Dominic Grimm

Personal information
- Nickname: Reaper^{[citation needed]}
- Born: 14 January 1988 (age 38) Sydney, Australia
- Education: Sydney Boys High School

Sport
- Club: Sydney Rowing Club

Medal record
Men's rowing
Representing Australia
World Rowing Championships
| Gold medal – first place | 2010 Karapiro | M2+ |
World Rowing U23 Championships
| Bronze medal – third place | U23 2010 Brest | M4- |

= Dominic Grimm =

Australian rower (born 1988)

Dominic Grimm (born 14 January 1988 in Sydney) is an Australian national champion rower who in 2010 won a world championship in the coxed pair.

==Club and state rowing==
Grimm attended Sydney Boys High School from 2000 to 2005 where he took up rowing. His senior rowing was done from the Sydney Rowing Club.
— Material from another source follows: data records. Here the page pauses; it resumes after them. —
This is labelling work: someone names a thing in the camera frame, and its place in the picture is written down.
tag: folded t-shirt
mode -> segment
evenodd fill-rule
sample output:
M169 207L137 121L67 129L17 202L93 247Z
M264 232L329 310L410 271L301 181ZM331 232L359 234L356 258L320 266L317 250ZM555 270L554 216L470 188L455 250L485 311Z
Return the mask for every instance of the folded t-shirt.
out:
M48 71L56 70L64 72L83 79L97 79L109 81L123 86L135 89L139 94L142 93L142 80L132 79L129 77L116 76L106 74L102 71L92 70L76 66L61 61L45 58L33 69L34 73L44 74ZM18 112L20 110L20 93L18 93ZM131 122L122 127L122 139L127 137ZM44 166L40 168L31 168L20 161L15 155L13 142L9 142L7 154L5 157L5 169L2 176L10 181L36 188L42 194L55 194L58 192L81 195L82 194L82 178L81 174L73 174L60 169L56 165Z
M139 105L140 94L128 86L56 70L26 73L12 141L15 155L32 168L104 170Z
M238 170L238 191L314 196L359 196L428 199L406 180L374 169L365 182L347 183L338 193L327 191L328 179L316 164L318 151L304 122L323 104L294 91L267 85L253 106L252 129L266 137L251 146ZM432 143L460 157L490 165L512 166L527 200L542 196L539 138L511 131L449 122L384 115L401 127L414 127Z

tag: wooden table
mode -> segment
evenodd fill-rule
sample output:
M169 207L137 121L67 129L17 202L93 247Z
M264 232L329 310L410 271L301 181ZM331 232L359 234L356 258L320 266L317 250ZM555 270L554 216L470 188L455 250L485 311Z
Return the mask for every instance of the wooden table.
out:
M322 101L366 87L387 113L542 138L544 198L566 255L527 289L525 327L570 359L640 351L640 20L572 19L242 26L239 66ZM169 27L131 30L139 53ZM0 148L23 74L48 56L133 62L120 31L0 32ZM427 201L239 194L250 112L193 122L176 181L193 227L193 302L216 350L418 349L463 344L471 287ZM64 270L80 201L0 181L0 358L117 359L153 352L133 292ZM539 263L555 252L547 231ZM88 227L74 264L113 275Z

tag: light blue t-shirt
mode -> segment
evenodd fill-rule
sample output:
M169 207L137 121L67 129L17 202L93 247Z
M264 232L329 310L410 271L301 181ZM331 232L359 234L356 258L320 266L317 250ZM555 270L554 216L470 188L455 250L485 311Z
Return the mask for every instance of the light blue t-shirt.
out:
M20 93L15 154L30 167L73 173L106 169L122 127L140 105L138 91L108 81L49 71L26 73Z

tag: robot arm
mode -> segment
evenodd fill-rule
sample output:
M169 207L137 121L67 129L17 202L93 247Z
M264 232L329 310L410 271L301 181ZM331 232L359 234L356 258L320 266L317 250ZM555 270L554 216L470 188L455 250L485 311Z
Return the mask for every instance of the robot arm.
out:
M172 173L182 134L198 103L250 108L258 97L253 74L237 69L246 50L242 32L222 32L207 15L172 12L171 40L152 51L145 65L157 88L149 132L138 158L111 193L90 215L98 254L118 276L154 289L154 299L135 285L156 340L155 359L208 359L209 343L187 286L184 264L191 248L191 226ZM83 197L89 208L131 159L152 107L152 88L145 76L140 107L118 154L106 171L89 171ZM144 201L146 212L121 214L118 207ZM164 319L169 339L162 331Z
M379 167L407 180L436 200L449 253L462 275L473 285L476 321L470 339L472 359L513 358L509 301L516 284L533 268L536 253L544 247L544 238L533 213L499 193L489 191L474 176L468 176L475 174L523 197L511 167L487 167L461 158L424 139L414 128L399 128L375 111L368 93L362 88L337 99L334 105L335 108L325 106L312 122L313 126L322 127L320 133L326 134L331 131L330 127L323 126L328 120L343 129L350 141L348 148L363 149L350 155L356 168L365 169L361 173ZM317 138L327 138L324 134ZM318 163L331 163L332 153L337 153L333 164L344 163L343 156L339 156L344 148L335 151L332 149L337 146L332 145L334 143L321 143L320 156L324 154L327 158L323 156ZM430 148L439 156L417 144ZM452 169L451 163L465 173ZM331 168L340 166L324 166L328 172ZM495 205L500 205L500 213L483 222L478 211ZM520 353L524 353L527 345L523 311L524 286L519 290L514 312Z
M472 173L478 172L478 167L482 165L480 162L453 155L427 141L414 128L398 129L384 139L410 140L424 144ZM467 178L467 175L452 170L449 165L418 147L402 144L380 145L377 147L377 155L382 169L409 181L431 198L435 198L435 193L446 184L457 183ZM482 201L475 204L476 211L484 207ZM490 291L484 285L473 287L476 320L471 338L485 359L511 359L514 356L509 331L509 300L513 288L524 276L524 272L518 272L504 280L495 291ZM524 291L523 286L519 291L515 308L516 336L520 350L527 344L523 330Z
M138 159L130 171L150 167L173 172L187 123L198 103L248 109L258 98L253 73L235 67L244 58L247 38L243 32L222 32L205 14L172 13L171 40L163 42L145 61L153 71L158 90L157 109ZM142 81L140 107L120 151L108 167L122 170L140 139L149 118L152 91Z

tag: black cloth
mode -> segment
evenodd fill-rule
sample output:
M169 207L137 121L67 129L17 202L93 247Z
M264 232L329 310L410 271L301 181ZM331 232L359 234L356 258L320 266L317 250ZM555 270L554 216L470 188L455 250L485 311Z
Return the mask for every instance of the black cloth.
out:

He was first selected to represent New South Wales in the youth eight competing for the Noel F Wilkinson Trophy at the Interstate Regatta within the 2008 Australian Rowing Championships. In 2009 and 2010 he was selected in New South Wales senior men's eights who contested and both won the King's Cup at the annual Interstate Regatta.

In Sydney Rowing Club colours contested Australian national titles on a number of occasions starting in 2008 where he contested the U23 men's coxless pair, coxless four and eight. He won a scholarship to the Australian Institute of Sport and in 2009 at the Australian Rowing Championships he stroked an eight contesting the U23 men's eight title; stroked an AIS pair contesting the Australian coxless pair title (they placed second); and stroked an AIS four to win the national coxless four championship title.

==International representative rowing==
Grimm was selected to Australian representative honours in 2010. He raced with South Australia's Bryn Coudraye at the World Rowing Cups II and III in Europe in a coxless pair finishing well outside of medal contention. At the second of those WRC's in Lucerne he and Coudraye had success in a Coxed pair with Toby Lister on the rudder. They won their event. A month later at the World Rowing U23 Championships in Brest, Belarus he rowed in the Australian U23 men's coxless four with Will Lockwood, Nicholas Purnell and Joshua Dunkley-Smith and won the bronze medal.

Later in 2010, in the southern summer and with another South Australian partner in Chris Morgan, Grimm took a coxed pair to the 2010 World Rowing Championships in Lake Karapiro, New Zealand. This time with David Webster steering from the bow, the pair won the gold and Grimm's sole World Championship title. 2010 was his first and last international rowing representative season.

==Personal==
Grimm undertook a B.Business degree at the University of Technology Sydney. He worked for a time for Rowing New South Wales and began photographing regattas using drone technology. Since 2017 he has pursued a broader interest in aerial photography.